Opinião: Neymar recebe R$ 1 milhão por propaganda em troca de milhões de críticas bem fundamentadas

“Nada é tão ruim que não possa piorar”. “Dinheiro não é tudo na vida”. Certamente estas são frases que você, internauta, já leu e ouviu no dia a dia. A surpreendente propaganda da Gillette nomeada de “Um Homem Todo Dia”, veiculada em rede nacional no Fantástico de ontem (30), espantou o público que assistia o dominical da Globo.

Com aproximados 1min e 23 de segundos de duração, tempo ‘pra chuchu’ na publicidade televisiva, frases como “Você pode achar que eu exagero e, às vezes, eu exagero mesmo”, “Eu sofro dentro de campo”, “Você não imagina o que eu passo fora dele”, “Eu não aprendi a te decepcionar”, “Quando eu pareço malcriado não é porque eu sou um moleque malcriado”, “… ainda não aprendi a me frustar”, “Dentro de mim ainda existe um menino” e “Você pode achar que eu caí demais” desenterram o assunto que já caminhava para sua última pá de cal.

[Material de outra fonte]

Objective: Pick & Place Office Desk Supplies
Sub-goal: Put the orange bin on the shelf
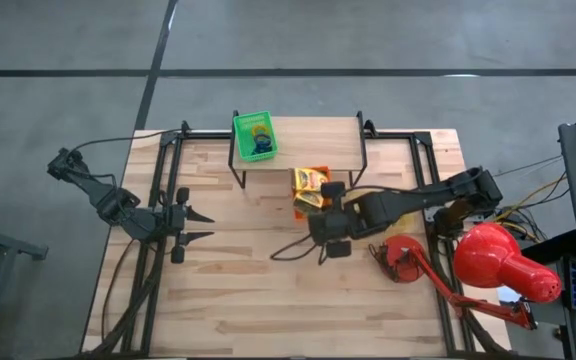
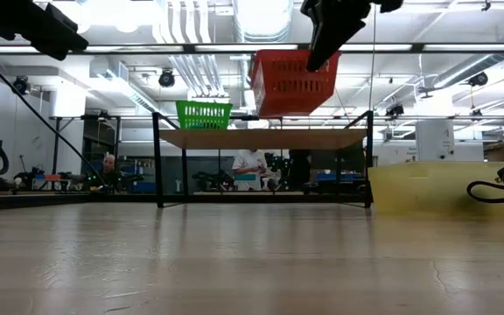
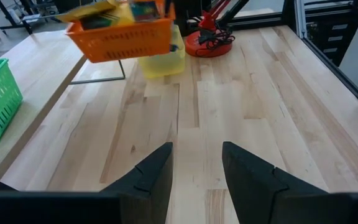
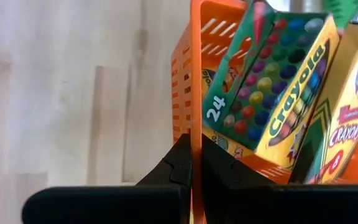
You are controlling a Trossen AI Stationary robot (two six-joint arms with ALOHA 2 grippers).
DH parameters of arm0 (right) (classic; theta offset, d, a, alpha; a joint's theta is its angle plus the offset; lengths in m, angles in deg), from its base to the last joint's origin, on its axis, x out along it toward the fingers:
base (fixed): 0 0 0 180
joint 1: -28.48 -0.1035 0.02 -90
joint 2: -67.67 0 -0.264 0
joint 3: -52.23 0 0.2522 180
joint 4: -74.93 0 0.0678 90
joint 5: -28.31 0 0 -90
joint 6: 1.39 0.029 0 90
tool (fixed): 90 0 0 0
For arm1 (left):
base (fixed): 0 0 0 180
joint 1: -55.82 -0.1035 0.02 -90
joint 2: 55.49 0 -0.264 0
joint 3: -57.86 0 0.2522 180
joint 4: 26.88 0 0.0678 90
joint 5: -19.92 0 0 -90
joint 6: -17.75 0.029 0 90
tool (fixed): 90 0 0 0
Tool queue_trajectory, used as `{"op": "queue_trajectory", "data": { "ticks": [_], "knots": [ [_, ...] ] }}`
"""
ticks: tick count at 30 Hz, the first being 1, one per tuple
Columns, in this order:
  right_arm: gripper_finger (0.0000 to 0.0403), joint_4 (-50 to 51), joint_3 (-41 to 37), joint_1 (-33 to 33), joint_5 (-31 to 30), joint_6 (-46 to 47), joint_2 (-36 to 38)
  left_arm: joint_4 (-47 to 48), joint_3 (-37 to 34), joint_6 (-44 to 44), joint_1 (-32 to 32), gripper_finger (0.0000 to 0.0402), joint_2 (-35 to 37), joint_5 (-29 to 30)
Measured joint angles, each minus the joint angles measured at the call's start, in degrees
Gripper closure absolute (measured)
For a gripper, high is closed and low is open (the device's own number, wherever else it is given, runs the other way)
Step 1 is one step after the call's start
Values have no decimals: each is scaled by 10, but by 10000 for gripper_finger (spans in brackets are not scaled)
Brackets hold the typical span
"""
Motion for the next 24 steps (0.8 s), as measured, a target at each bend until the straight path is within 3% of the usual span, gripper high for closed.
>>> {"op": "queue_trajectory", "data": {
  "ticks": [8, 14, 24],
  "knots": [
    [394, -16, 6, 65, 3, -75, 12, 0, 0, 0, 0, 261, 0, 0],
    [394, -54, 6, 127, 65, -122, 21, 0, 0, 0, 0, 261, 0, 0],
    [394, -97, 15, 219, 87, -214, 22, 0, 0, 0, 0, 261, 0, 0]
  ]
}}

Afinal, há exatos quinze dias do fim do mundial, o futebol vem tomando sua vidinha. Aliás, a expectativa de nós, brasileiros, era que Neymar pudesse responder em campo todas as justas críticas recebidas – verdade, em alguns momentos exageradas.

E não faltaram oportunidades para que o craque soltasse o verbo. Diversas emissoras de TV, sites, revistas, colunistas e o que mais se esperasse de mídia abriram espaço para que Neymar soltasse o verbo e desse respostas condizentes  sobre o comportamento mostrado durante toda a Copa do Mundo.

Silêncio e meias palavras durante um evento em SP, na semana passada, fracassaram a tentativa do grande público em elucidar o caso.

Eis que, repentinamente, à base do midiático  – fator esse que sempre rende muitos questionamentos a Neymar – vem uma resposta sem nenhum teor sincero. Um texto produzido em tom publicitário pioraram ainda mais o cenário.

Ou será que alguém do staff do jogador pensa que as “Eu demorei a aceitar suas críticas” e “Eu demorei a me olhar no espelho e me transformar em um novo homem” convenceram?

O valor de R$ 1 milhão pago pela Gillette é irrisório para a empresa e para as extensas cifras situadas na conta de Neymar. Entretanto, as milhões de mensagens criticando, tanto da imprensa quanto da opinião pública, sacramentam a derrocada que foi transformar uma situação lamentável.

O vídeo não alcançou sequer 700 mil visualizações no Youtube, número bem abaixo do engajamento que a marca do jogador representa. No placar de ‘likes’: 18 mil curtiram ante 25 mil, que desaprovaram. Os comentários, em maioria, também são negativos.

Neymar e sua assessoria, se é que ela existe, assinaram um papel em branco onde as marcas daqui para frente mostram a falta de administração de carreira, de autocrítica e a mais tenebrosa de todas: transformar um erro em um show pirotécnico desnecessário com enredo fechado: “Gestão de Crise? Não temos”.